Edward Hopper, Rooms by the Sea (1951)
Summertime sadness: Edward Hopper’s Rooms by the Sea (1951)
It seems Edward Hopper didn’t just paint pictures of lonely salesmen and housewives eating steak-‘n’-eggs at sad diners. His loneliness extended to summer, as in the evocative Rooms by the Sea. The sun pouring through the front door is warm and tactile, but a more pressing question: is this home just hovering over the ocean? There doesn’t appear to be a porch or even a staircase. One step out that door and you’re plummeting to the bottom of the sea. And you thought your summer AirBnb was just a “short stroll” to the beach.
Willem de Kooning, Villa Borghese (1960)
It’s the Italian countryside, duh: Willem de Kooning’s Villa Borghese (1960)
I once traipsed through a de Kooning retrospective at MOMA in New York thinking “I don’t get this at all, I’m the dumbest boy alive!” And then, at some point, it clicked: you need to look at de Kooning like you’re reading a Richard Scarry children’s book that fell in the bathtub, or like you’re looking out a plane window after you just woke up from a six-hour nap. With just a few vicious horizontal swipes of blue and green, and some vertical lashings of yellow and white, he’s somehow conjured up summer in the Italian countryside. Pass me a limoncello spritz!
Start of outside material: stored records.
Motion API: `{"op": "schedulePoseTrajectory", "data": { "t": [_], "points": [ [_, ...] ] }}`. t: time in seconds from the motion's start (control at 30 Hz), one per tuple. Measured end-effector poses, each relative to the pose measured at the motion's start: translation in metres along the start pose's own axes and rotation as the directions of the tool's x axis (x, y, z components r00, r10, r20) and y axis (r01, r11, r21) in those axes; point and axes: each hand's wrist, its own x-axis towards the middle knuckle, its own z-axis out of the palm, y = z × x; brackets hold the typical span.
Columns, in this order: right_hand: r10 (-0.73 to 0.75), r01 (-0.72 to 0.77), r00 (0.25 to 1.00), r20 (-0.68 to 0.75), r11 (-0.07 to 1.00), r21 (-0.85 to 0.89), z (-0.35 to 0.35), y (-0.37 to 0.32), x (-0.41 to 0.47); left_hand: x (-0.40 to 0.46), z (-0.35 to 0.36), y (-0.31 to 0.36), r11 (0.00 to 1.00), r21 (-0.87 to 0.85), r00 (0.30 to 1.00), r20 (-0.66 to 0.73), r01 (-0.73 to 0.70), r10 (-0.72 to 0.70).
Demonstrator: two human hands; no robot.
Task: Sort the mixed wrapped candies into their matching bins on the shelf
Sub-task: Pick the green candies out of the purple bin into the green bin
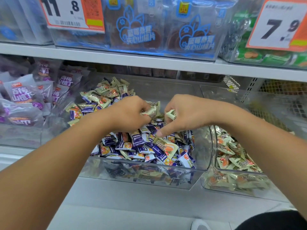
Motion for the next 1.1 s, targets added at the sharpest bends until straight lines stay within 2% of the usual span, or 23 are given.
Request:
{"op": "schedulePoseTrajectory", "data": {
  "t": [0.1, 0.17, 0.23, 0.27, 0.33, 0.43, 0.47, 0.5, 0.53, 0.6, 0.67, 0.73, 0.83, 1.0, 1.1],
  "points": [
    [-0.015, 0.019, 0.999, 0.032, 0.992, -0.122, 0.014, -0.006, 0.002, -0.003, -0.008, -0.005, 0.964, -0.233, 0.988, -0.045, 0.131, -0.146],
    [-0.058, 0.070, 0.996, 0.072, 0.979, -0.189, 0.024, -0.012, 0.003, -0.003, -0.009, -0.005, 0.876, -0.421, 0.963, -0.020, 0.236, -0.269],
    [-0.071, 0.089, 0.992, 0.109, 0.980, -0.177, 0.022, -0.012, 0.004, -0.003, -0.010, -0.007, 0.781, -0.552, 0.941, 0.022, 0.292, -0.337],
    [-0.063, 0.074, 0.991, 0.119, 0.993, -0.091, 0.018, -0.010, 0.004, -0.003, -0.010, -0.007, 0.726, -0.619, 0.938, 0.050, 0.299, -0.344],
    [-0.003, -0.013, 0.996, 0.086, 0.982, 0.187, 0.008, -0.002, 0.002, -0.003, -0.013, -0.007, 0.583, -0.756, 0.934, 0.106, 0.298, -0.340],
    [0.117, -0.100, 0.993, -0.003, 0.863, 0.495, -0.002, 0.009, 0.005, -0.005, -0.014, -0.008, 0.378, -0.877, 0.935, 0.188, 0.298, -0.301],
    [0.157, -0.115, 0.987, -0.032, 0.833, 0.541, -0.003, 0.011, 0.007, -0.005, -0.015, -0.008, 0.328, -0.897, 0.939, 0.211, 0.297, -0.272],
    [0.185, -0.116, 0.979, -0.082, 0.847, 0.518, -0.004, 0.013, 0.009, -0.005, -0.016, -0.006, 0.294, -0.908, 0.942, 0.234, 0.300, -0.239],
    [0.180, -0.105, 0.972, -0.150, 0.909, 0.404, -0.005, 0.016, 0.011, -0.005, -0.016, -0.005, 0.282, -0.909, 0.943, 0.251, 0.307, -0.218],
    [0.080, -0.071, 0.970, -0.227, 0.996, 0.048, -0.003, 0.021, 0.015, -0.002, -0.015, -0.004, 0.286, -0.908, 0.943, 0.250, 0.307, -0.218],
    [0.062, -0.079, 0.990, -0.126, 0.988, -0.131, 0.001, 0.022, 0.016, 0.001, -0.011, -0.003, 0.339, -0.898, 0.943, 0.189, 0.279, -0.275],
    [0.115, -0.108, 0.993, 0.021, 0.972, -0.206, 0.002, 0.017, 0.015, 0.003, -0.006, -0.001, 0.501, -0.829, 0.941, 0.083, 0.249, -0.329],
    [0.148, -0.085, 0.974, 0.169, 0.939, -0.332, -0.002, 0.011, 0.013, 0.005, 0.001, -0.002, 0.711, -0.688, 0.960, -0.076, 0.145, -0.269],
    [0.170, -0.081, 0.974, 0.147, 0.876, -0.476, 0.009, 0.012, 0.023, 0.008, 0.003, -0.008, 0.865, -0.502, 0.960, -0.246, -0.006, -0.137],
    [0.210, -0.142, 0.971, 0.110, 0.885, -0.443, 0.013, 0.021, 0.031, 0.008, 0.003, -0.015, 0.948, -0.316, 0.954, -0.293, -0.041, -0.056]
  ]
}}
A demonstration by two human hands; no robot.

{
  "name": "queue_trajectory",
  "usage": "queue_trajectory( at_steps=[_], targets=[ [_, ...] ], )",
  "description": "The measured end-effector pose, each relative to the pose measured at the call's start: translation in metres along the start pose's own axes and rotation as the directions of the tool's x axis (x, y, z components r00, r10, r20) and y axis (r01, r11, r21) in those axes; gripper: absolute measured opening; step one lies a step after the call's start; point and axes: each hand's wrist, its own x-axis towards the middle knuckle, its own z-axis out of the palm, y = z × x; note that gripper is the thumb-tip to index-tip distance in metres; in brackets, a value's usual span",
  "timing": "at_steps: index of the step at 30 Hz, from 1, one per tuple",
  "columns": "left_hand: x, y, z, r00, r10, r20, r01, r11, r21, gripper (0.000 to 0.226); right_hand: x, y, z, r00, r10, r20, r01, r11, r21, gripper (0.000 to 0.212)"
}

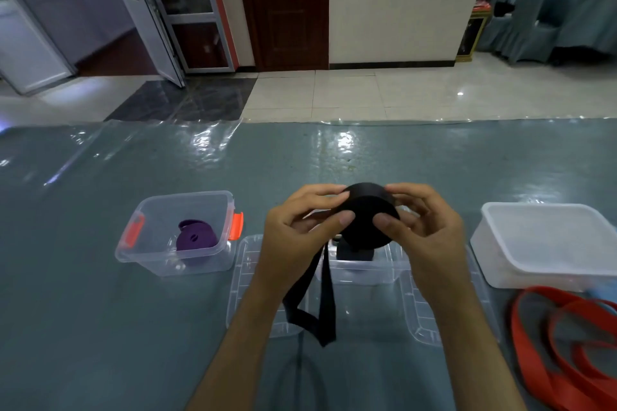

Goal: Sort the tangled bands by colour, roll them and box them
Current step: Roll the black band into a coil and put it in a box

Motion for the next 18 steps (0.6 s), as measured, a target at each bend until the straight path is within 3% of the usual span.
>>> queue_trajectory(
  at_steps=[3, 8, 14, 18],
  targets=[
    [0.003, -0.001, -0.005, 0.997, -0.013, 0.076, 0.010, 0.999, 0.042, 0.035, 0.005, 0.004, 0.000, 0.999, -0.005, -0.036, 0.007, 0.997, 0.077, 0.035],
    [0.010, -0.001, -0.006, 1.000, -0.015, -0.016, 0.016, 0.998, 0.063, 0.025, 0.016, 0.007, -0.010, 0.981, 0.139, 0.136, -0.146, 0.988, 0.048, 0.049],
    [0.018, -0.006, -0.005, 0.997, -0.068, 0.038, 0.068, 0.998, 0.004, 0.030, 0.020, 0.017, -0.012, 0.996, 0.071, 0.060, -0.076, 0.994, 0.075, 0.044],
    [0.023, -0.007, -0.004, 0.996, -0.062, -0.066, 0.065, 0.997, 0.045, 0.025, 0.023, 0.024, -0.014, 0.984, 0.150, 0.098, -0.150, 0.989, 0.000, 0.048]
  ],
)
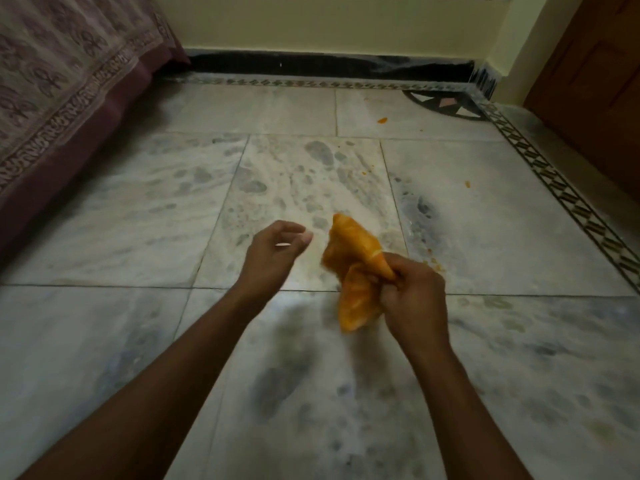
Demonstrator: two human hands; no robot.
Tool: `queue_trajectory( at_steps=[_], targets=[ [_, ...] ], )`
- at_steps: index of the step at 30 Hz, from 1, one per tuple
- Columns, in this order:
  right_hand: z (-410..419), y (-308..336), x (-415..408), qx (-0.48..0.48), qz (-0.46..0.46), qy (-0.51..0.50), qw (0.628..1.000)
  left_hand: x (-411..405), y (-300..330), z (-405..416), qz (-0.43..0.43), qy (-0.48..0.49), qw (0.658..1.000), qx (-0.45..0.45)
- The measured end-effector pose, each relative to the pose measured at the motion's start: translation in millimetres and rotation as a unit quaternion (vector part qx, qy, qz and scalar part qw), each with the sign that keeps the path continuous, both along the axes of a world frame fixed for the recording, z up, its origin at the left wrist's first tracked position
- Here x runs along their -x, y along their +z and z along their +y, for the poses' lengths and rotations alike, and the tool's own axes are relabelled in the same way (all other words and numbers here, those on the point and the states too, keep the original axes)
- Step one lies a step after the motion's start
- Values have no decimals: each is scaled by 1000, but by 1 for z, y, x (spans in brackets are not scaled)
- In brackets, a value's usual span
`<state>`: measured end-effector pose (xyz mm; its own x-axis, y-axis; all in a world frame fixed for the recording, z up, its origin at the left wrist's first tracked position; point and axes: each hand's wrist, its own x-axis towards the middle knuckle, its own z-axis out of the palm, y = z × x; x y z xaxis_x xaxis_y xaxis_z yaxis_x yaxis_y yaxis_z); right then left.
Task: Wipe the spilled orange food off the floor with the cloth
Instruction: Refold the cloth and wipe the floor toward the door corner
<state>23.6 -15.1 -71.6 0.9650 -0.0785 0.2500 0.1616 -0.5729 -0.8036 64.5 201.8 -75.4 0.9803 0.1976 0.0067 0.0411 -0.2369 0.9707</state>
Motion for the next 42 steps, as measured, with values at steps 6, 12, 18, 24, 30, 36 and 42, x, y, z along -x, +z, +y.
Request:
queue_trajectory(
  at_steps=[6, 12, 18, 24, 30, 36, 42],
  targets=[
    [10, -59, -24, 227, 112, 76, 964, -40, -81, 49, 42, 42, 979, -194],
    [46, -106, -62, 338, 231, 22, 912, -71, -126, 74, 13, -20, 893, -449],
    [77, -126, -102, 341, 159, -44, 925, -74, -143, 77, -12, 28, 887, -460],
    [44, -123, -71, 417, 105, 101, 897, -80, -130, 79, 33, -12, 891, -453],
    [85, -122, -159, 337, 269, -182, 884, -82, -139, 80, 28, 0, 891, -454],
    [71, -128, -102, 419, 66, 87, 901, -105, -125, 94, -15, 8, 884, -467],
    [47, -131, -177, 356, 204, -235, 881, -141, -136, 106, 65, 16, 869, -490]
  ],
)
Agnes Martin, Summer (1964)
Calm, meditative, restorative: Agnes Martin’s Summer.
There’s a meditative calm in Agnes Martin’s watercoloured grid that you might optimistically call the promise of summer. In the midst of the hectic holiday season, summer doesn’t feel quite like this yet: instead, it’s red and spiky, like the Mall Santa you forced your kids to pose with. But as soon as the parties are done, Martin’s blue squares is the mood we want to dive into.
David Hockney, Portrait of an Artist (Pool with Two Figures) (1972)
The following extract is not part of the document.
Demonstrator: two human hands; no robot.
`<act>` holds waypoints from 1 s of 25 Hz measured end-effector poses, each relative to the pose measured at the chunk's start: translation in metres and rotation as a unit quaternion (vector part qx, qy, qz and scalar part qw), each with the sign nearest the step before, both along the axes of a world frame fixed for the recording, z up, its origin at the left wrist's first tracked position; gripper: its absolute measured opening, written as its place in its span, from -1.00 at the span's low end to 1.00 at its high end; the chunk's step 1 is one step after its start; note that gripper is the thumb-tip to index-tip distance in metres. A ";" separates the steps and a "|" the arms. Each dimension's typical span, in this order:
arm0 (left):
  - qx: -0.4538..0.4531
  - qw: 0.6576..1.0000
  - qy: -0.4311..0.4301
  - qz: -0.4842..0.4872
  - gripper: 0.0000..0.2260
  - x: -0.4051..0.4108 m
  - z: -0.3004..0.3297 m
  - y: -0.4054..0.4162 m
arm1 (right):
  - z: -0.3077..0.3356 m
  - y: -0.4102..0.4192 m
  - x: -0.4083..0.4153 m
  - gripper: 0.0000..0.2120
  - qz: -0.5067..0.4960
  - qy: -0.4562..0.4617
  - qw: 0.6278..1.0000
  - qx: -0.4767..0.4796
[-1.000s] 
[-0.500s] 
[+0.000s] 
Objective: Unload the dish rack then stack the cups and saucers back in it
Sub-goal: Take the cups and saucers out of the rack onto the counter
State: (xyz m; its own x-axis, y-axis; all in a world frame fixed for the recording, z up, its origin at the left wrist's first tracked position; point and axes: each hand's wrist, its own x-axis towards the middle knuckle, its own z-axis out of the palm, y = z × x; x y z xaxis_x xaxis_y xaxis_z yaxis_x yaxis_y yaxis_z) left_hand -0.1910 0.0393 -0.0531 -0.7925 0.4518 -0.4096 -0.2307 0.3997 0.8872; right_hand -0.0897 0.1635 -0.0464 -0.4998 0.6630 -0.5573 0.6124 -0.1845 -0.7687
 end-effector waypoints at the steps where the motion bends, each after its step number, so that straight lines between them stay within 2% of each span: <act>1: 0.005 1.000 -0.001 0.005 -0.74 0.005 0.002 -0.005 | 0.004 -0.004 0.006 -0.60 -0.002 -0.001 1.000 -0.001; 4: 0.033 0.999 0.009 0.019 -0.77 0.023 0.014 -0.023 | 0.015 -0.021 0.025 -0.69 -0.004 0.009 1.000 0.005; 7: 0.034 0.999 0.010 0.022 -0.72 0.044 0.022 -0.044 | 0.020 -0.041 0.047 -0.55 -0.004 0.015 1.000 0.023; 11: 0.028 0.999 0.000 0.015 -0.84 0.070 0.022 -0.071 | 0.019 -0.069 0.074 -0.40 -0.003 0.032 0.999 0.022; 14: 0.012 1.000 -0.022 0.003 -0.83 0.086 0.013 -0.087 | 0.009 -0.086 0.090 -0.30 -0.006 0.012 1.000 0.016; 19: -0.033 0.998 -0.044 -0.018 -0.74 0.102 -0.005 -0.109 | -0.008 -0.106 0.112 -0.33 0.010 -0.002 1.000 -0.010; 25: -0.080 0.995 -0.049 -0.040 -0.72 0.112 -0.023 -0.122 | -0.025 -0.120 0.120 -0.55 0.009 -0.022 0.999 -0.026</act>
The prince of pool paintings: David Hockney’s Portrait of an Artist (Pool with Two Figures) (1972)
Out of all the pool paintings David Hockney’s done, this is the one that feels the most inviting. The way the sunlight ripples through that blue makes me want to grab my floaties and cannonball. Less inviting? Having your unimpressed partner, all dressed up in their finest pastels, hovering over the end of the pool and yelling: “Why are you still in there? We have to be at dinner in 10 minutes!”
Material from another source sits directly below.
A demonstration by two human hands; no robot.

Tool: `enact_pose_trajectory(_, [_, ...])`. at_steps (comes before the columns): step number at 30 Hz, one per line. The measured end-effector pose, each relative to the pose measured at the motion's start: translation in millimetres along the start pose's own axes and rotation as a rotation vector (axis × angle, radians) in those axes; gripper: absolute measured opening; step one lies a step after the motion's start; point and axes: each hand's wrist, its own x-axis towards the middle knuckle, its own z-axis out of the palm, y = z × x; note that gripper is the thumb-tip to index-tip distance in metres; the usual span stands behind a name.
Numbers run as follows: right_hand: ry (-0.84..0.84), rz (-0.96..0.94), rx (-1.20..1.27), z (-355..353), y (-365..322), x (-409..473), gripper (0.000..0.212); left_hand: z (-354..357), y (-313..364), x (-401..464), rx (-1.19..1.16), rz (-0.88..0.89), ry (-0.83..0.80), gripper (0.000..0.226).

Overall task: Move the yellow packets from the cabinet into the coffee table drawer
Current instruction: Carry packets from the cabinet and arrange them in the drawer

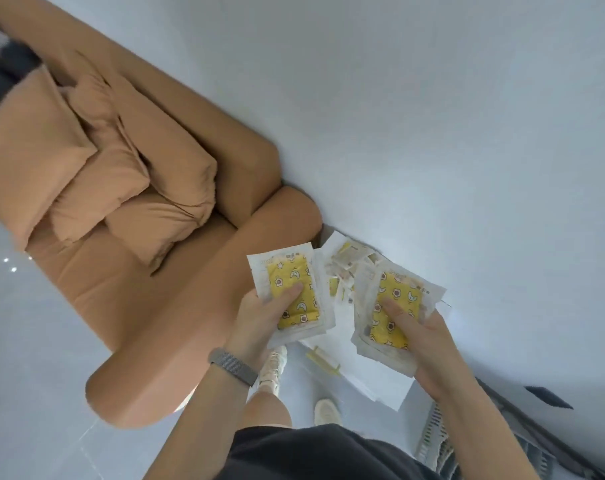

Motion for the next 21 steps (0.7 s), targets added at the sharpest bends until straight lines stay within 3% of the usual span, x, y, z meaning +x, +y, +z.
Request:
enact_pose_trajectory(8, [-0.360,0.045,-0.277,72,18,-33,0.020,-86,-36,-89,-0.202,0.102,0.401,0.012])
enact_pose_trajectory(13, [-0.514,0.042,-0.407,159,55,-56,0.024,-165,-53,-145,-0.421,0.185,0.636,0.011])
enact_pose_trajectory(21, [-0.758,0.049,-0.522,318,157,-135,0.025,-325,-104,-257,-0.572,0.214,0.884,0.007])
Sally Robinson, Beach Crossing (1976)
Time for a Calippo: Sally Robinson’s Beach Crossing (1976).
Almost as much as Max Dupain’s Sunbaker, Sally Robinson’s Beach Crossing conjures the typical Australian summer in hyperreal nostalgia. Specifically, it’s the trek back from the beach to the local convenience store for a post-swim Calippo. Fifty years on, the only thing that’s changed is the aesthetics: this picture’s so ’70s, I can hear Bon Scott-era AC/DC blaring from someone’s station wagon. But everyone knows today’s best beach soundtrack is Bad Bunny.
Wolfgang Tillmans, Lutz, Alex, Suzanne & Christoph on beach (1993)
Stacks on for summer: Wolfgang Tillmans’ Lutz, Alex, Suzanne & Christoph on beach (1993)
The military uniforms are disconcerting, but I think I know what’s up in this very ’90s Tillmans photo: it’s just a bunch of Joe Strummer-idolising German punks huddled on the beach in a post-hangover spill (the polyamorous affection suggests MDMA might’ve been involved, too). May your summer be spent in such tender oblivion.